_Exercise_: Lines with "coords": copy each one from the listing below.

_Data supplied_:
+++

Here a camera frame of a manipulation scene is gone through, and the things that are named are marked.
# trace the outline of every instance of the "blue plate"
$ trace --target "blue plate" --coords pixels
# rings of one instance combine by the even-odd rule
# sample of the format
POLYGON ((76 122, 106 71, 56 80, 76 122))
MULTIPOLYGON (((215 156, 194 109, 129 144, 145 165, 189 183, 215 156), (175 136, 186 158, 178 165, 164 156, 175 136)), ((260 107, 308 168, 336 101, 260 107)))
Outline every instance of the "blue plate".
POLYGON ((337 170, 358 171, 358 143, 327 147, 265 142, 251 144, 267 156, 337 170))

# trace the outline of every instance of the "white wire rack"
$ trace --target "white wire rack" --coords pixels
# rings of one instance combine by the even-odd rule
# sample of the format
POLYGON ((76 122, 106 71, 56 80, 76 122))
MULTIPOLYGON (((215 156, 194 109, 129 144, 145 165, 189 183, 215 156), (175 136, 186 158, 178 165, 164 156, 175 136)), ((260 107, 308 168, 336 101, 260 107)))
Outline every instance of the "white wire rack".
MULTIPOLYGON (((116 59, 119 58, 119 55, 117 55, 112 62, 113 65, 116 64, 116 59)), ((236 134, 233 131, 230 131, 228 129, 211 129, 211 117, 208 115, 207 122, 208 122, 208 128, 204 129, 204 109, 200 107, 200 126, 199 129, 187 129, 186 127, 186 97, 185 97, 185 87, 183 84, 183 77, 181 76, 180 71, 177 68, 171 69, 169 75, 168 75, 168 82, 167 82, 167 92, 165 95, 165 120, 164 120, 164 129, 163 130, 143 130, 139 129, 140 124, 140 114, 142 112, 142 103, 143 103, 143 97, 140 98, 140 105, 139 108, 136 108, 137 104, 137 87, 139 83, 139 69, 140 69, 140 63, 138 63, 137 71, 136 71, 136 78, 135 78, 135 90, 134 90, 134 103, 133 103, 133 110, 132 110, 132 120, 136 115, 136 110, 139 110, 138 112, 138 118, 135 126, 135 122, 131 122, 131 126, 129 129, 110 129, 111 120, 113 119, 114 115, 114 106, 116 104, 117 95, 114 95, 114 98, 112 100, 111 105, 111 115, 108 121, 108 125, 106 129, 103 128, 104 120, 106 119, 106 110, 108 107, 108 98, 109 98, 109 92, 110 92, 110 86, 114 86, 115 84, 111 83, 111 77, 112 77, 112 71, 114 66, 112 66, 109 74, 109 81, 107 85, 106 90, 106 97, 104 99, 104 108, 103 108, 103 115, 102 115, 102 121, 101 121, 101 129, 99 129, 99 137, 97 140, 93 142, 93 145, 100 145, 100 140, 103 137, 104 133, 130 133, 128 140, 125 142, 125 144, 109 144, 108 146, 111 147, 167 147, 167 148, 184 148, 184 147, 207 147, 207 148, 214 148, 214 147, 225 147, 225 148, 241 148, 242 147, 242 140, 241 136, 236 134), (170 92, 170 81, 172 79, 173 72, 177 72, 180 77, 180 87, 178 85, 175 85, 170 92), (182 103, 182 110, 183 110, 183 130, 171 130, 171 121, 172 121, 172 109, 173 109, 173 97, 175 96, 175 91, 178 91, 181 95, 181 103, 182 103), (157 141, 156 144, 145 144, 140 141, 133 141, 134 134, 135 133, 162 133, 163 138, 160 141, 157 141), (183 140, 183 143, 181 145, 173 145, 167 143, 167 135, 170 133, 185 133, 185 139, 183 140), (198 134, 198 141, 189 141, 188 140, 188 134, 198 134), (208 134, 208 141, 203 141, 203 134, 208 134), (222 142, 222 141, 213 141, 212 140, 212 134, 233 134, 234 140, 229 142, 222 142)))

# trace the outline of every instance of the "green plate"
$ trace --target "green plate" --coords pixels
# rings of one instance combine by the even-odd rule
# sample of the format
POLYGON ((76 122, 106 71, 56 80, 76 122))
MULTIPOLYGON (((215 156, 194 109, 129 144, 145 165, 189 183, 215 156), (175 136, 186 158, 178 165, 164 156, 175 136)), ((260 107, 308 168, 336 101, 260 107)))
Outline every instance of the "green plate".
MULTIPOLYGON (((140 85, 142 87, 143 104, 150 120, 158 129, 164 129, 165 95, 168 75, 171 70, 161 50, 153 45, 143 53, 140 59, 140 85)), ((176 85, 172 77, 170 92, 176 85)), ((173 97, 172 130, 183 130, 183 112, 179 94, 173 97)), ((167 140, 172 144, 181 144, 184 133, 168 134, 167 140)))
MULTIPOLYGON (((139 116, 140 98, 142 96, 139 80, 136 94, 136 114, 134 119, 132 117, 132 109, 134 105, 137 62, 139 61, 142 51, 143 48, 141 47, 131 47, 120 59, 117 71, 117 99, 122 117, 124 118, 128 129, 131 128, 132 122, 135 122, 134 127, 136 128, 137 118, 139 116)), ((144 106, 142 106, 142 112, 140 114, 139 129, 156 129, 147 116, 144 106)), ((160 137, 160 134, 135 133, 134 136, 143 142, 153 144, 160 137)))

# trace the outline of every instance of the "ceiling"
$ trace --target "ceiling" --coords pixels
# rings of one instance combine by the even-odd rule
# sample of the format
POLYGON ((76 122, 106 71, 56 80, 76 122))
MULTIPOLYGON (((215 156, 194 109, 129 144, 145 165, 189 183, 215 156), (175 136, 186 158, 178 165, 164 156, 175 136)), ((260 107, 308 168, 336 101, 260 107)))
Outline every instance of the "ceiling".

+++

_Your solution_:
$ trace --target "blue plate" --coords pixels
$ trace --target "white wire rack" --coords pixels
$ trace --target "green plate" --coords pixels
$ trace --target "ceiling" --coords pixels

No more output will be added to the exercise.